Chani jumped from her chair and ran to Shimon’s side.

“Can you walk?” she asked.

She touched his leg, and he cried harder. Chani tried to help him stand, but he refused to put his foot on the ground. The other kids had stopped playing and gathered around their brother and mother.

“I’ll have to take him for X-rays,” Chani told Ma, already on her phone making an appointment. “Can I leave the kids with you until Yosef can pick them up?”

“Go,” Ma told Chani. She started shepherding the kids toward the house.

“Will Shimon be okay?” Ahuva asked me.

I looked toward Ma before I answered. “He hurt his leg, but he should be fine.”

I took Ahuva’s hand and we followed Ma and the kids inside. We stood at the kitchen door that led to the yard, watching Chani’s kids mill around the table. Ma pulled out a pot from the cabinet and filled it with water.

“How about I take Ahuva home with me tonight?” I said.

“Good idea,” Ma said. Ahuva whooped and ran to get her briefcase.

I watched Ma as she shuffled things around in the pantry. She took out a pile of placemats and handed them to Penina.

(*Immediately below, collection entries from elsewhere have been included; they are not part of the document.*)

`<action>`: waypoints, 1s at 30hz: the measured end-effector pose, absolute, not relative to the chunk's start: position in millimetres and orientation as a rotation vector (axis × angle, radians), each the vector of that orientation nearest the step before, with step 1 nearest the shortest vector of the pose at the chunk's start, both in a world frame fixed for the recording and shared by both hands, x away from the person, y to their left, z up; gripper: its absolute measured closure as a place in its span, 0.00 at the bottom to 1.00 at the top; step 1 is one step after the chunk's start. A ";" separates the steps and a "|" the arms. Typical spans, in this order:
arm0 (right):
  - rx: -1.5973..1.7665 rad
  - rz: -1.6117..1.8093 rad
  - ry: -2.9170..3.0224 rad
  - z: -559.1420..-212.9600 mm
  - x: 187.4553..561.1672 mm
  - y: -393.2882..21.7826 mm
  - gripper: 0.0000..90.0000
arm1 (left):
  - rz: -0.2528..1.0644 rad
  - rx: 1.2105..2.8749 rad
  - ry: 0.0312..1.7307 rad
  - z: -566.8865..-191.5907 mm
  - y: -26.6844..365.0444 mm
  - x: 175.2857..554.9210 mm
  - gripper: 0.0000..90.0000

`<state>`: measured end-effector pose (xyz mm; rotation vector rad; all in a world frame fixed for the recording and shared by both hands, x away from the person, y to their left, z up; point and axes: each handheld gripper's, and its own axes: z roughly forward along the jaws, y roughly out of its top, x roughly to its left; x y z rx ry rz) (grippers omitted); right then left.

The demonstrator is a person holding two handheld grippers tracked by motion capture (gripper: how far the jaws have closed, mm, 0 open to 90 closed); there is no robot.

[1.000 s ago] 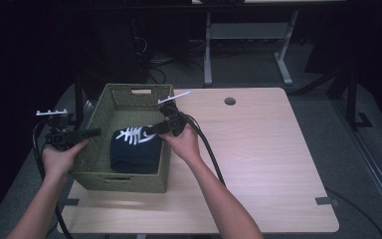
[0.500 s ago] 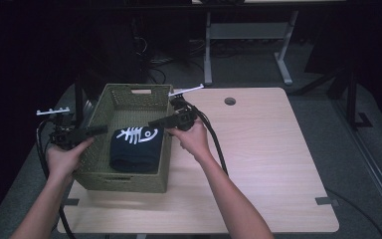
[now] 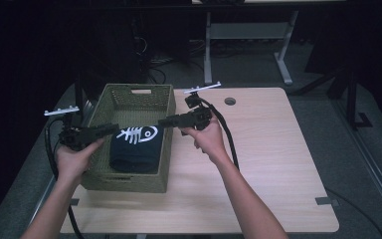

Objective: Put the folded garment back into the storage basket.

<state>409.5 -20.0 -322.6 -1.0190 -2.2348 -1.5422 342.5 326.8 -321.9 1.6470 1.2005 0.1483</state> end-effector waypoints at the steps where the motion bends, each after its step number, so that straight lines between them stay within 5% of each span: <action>1: -1.017 -1.545 -2.237 -322.3 409.0 -23.3 0.52 | 0.149 1.648 1.196 -321.3 324.0 341.7 0.57; 30: -1.082 -1.609 -2.218 -332.8 387.1 -112.6 0.45 | 0.078 1.698 1.090 -318.8 244.3 335.0 0.47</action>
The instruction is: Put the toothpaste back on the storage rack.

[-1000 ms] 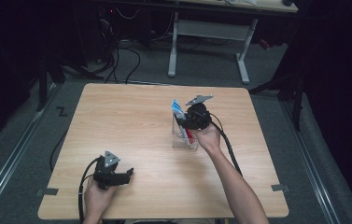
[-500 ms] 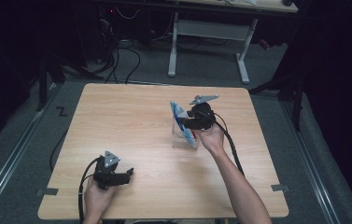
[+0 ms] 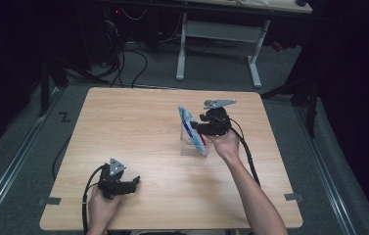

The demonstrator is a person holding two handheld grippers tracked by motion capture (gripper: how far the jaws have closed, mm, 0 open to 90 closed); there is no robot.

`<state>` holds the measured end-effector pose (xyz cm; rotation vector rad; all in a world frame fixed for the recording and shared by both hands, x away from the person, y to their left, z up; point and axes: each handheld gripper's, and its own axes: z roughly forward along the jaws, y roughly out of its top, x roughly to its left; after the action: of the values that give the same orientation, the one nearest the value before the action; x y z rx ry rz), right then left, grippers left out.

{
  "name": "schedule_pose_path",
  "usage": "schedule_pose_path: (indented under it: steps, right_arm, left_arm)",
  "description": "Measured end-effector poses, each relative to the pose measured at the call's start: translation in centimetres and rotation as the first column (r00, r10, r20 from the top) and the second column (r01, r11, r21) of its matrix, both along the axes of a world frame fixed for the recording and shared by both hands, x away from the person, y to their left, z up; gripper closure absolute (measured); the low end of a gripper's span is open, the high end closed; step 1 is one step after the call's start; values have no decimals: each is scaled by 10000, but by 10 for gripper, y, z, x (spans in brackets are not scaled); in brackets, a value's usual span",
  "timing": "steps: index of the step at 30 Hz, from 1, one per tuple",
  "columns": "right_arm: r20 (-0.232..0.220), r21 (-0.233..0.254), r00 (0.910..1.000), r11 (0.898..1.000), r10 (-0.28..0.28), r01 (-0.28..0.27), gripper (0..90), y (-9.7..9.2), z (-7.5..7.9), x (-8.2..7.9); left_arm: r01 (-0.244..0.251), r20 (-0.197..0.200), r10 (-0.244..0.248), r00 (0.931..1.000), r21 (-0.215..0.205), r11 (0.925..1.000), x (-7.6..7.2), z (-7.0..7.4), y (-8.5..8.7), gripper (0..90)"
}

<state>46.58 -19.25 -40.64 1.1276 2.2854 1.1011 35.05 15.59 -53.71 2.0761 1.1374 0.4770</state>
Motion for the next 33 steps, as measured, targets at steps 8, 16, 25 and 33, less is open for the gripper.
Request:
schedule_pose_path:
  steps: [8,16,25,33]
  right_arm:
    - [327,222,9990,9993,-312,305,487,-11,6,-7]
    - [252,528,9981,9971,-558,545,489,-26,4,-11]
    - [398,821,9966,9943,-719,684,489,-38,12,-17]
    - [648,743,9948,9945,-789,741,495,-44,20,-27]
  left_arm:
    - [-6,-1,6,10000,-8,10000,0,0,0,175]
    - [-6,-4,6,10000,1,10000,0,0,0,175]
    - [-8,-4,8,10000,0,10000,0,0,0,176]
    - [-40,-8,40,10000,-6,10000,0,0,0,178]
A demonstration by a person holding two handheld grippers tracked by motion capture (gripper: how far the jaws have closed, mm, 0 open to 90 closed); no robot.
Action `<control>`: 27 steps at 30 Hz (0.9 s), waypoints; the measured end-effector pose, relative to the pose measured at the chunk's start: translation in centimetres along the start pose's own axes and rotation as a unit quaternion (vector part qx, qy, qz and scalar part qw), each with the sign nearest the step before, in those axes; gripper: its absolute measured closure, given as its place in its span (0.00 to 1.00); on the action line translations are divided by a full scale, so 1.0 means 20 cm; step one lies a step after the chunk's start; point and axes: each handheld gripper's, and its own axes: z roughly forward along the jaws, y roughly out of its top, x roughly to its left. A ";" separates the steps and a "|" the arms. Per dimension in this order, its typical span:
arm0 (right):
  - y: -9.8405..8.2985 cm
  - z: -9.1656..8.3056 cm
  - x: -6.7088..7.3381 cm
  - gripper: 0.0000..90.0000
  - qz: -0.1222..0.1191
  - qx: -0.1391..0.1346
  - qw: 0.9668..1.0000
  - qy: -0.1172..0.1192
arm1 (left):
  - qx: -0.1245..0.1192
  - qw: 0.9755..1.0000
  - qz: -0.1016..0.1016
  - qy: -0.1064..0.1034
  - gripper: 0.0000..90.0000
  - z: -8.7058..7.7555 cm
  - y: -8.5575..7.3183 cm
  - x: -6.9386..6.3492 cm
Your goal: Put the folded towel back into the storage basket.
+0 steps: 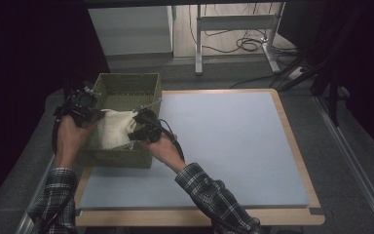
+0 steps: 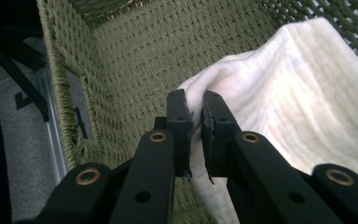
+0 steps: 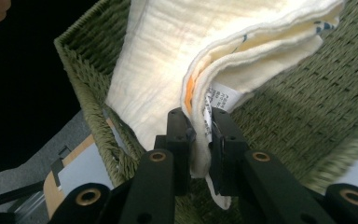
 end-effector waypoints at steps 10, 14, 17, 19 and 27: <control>-0.01 0.06 0.01 0.87 0.021 0.027 0.999 -0.025 | 0.003 1.000 0.011 -0.015 0.91 0.13 0.01 -0.05; -0.01 0.07 -0.01 0.83 0.026 0.028 0.999 -0.025 | 0.006 1.000 0.013 -0.014 0.87 0.16 0.01 -0.07; -0.01 0.06 0.00 0.74 0.020 0.030 0.999 -0.019 | -0.003 1.000 0.004 -0.016 0.73 0.17 0.01 -0.07; 0.00 0.04 0.01 0.71 0.015 0.022 0.999 -0.025 | -0.005 1.000 0.002 -0.018 0.67 0.17 0.01 -0.08; 0.02 -0.04 -0.03 0.64 0.014 0.011 1.000 -0.022 | 0.002 1.000 0.000 -0.031 0.56 0.19 0.01 -0.09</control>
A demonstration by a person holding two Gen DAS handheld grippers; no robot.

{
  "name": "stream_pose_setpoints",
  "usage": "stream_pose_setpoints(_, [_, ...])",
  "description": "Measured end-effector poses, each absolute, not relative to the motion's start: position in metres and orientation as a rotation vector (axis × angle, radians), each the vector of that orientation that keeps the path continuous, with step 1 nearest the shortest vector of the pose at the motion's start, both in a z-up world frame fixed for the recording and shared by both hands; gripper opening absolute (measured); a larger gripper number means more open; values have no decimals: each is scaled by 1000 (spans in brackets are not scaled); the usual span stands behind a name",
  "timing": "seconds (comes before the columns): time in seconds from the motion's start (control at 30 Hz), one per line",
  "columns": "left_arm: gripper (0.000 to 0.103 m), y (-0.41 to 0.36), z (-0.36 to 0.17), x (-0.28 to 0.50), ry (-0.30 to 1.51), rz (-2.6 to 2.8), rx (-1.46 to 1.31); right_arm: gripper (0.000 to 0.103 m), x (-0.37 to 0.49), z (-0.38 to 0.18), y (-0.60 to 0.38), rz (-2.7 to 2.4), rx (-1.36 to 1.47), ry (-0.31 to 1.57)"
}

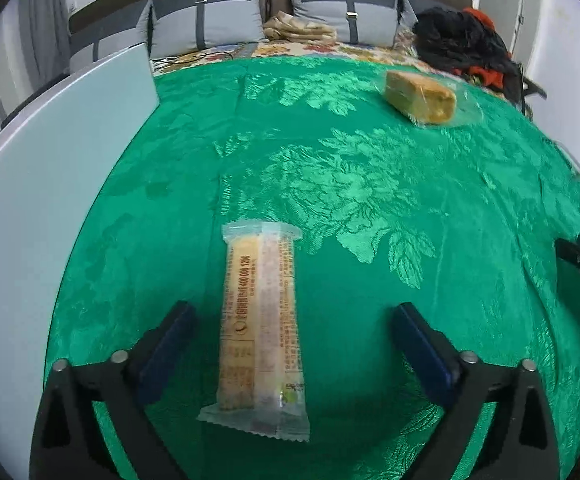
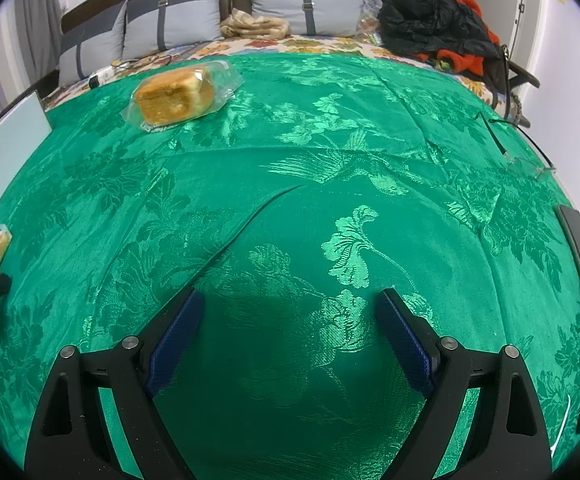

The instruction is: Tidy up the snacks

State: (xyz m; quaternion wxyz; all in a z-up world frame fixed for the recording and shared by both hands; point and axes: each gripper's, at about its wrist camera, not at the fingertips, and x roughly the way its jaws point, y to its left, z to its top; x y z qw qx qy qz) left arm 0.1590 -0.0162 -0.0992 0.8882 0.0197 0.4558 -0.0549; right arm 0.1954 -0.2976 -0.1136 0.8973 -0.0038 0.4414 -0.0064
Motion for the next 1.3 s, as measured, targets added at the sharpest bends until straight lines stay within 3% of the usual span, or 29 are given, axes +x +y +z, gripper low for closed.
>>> stream_pose_setpoints(1.3, [103, -17, -100, 159, 953, -112, 40, 91, 195, -114, -298, -13, -8, 914])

“Go set the table,” she told her.

Ma turned back to the pantry search for a box of pasta. The kitchen felt very full with all the kids, and she seemed overwhelmed. Maybe I should have waited for a better time, but we had already discussed this before at times that seemed more opportune. I thought the frenzy in the kitchen would soften Ma’s resolve.

“Ma,” I said, “you know Ahuva can stay with me full time.”

I bit my lip right after saying the words, hoping the physical pain would prepare me for her response. Ma was always reluctant to have this conversation with me, yet every time I brought it up, I thought that this time she would see how much sense it made. I hadn’t told her I’d consulted a lawyer about adopting Ahuva. Not that I was seriously considering making a case out of this; I just wanted to know what my chances were.

“Excellent,” Ella Polansky had told me.

Ma clutched the box of pasta close to her chest, as if to protect herself from the ensuing conversation. I could see she was making an effort to be gracious; maybe because she needed me to take Ahuva for the night. She put the box on the counter and ripped it open with more force than necessary.

“We talked about this already. You don’t need a child on your hands now,” Ma told me, pouring the pasta into the pot. “You need to start your life first.”

I thought of my pretty apartment and the department I managed at the brokerage firm. I decided not to argue about what “start life” actually meant. Focus on the main thing, I told myself.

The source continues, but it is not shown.